Nothing could quite prepare you to be hit by the sneak (but harsh) preview into the way the social world works- beauty was capital, without which, many doors to you would be closed. At least back then, that was what my low self-esteem led me to believe. 

Puberty was not my friend, so I ballooned into a greasy mess in my teens thanks to my sedentary lifestyle. To clarify, there is nothing wrong with this and it is a normal process of growing up. However, back then took a toll on my self-esteem. It was made worse when I grew up around popular, pretty and sporty girls, and the pecking order in your social life is decided (somewhat) by that. I spent a good part of my teenage years being bitter and my self-esteem was in the trenches. Granted, it wasn't just because of my looks, there was a lot more that went into that mix, such as my studies and accomplishments, which were not going well either at that time. Throw complicated things like having guys in your school, watching everyone around you get into relationships while you are rotting like a potato wondering if you will ever measure up, and it was a recipe for disaster.

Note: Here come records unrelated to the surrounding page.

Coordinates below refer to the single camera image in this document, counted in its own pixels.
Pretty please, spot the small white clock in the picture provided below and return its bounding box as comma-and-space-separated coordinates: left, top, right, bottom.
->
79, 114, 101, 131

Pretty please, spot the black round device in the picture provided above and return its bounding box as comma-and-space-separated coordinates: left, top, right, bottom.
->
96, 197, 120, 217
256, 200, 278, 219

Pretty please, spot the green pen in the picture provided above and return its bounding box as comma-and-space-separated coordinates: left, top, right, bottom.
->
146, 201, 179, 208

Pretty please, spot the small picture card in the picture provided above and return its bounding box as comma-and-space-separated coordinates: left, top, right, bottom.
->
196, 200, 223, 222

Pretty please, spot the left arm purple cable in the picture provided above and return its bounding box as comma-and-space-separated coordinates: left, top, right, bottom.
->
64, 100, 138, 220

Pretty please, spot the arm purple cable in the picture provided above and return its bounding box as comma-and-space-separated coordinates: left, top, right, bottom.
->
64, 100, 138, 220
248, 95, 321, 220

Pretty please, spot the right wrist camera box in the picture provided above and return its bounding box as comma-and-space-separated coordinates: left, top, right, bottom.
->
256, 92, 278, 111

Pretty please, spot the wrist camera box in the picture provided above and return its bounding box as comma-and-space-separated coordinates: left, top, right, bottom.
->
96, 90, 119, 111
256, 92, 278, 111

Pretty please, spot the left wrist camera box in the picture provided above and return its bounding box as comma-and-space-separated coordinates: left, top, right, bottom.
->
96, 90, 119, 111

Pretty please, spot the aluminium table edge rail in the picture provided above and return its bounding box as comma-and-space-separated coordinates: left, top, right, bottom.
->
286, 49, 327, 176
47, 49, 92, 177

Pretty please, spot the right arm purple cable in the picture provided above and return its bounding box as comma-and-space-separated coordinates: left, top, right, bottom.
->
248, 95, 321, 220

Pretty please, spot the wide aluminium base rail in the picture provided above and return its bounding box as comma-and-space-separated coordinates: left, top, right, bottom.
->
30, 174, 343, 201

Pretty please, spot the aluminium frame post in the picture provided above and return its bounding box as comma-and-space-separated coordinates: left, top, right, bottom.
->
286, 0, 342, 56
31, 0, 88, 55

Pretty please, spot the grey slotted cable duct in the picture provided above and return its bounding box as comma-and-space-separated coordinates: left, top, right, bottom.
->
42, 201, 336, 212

I went through so much hurt and anger that I didn't have to in my earlier years. My looks and body were my own prison. People around me called every other girl around me "pretty" while criticisng everything about my appearance. I didn't want to change my outer appearance to something that wasn't true to myself, yet I resented not being accepted for it. 
 
Because of the homophobia and transphobia that was rampant in the 1990s, people around me were quick to label me as "man in a woman's body", "something wrong", "needs a doctor". All of that just because I was literally a normal girl who had a simple preference for wearing pants and having short hair, who didn't like being told what to wear to please my family. I ended up believing them, and started struggling with a gay panic during my secondary school life (I was from a girls' school so it was not like I had any healthy point of reference as to what sexual attraction was). Not that my sexual orientation mattered at that time in my life because I was a student and I was supposed to be GROWING. And let us be clear, even if I was LGBTQ, I would have deserved love and acceptance as all LGBTQ people do.

I spent a lot of time hating myself and being fearful of the mirror in my teens. I remember always being afraid of looking at myself in pictures (I still do now, even decades later) and getting suspicious when good-looking guys are friendly to me. I only spent 2 years of my teens in a co-ed school, so trying to get guys' attention was pretty low on my list of priorities. Yet, I still wanted the validation of my female peers. 


I just wanted to be "cool"

I experimented with so many styles just so I could look, not even pretty- I just wanted to look cool. I wanted to look like I hung out with friends on a weekend instead at home, chronically online. I did it all- the side swept fringe, low pinafore belt, etc. It was rather cringey come to think of it but I forgive my younger self. After all, it was a good journey in self-discovery and I did figure out what styles and colours suited me or did not. My fashion sense was something like what you see below during my teens.


This article is seriously hilarious and I tried some of these even but hey if you love it, do you!

A Shift in Mindset

It is perhaps not very nice for me to say this, but when Covid-19 hit in 2020, it was when I started seeing my peers getting divorced one by one. I don't mean this in a derogatory way by the way. I respect anyone who has the courage to call it quits rather than suffer in a marriage that hurts them. 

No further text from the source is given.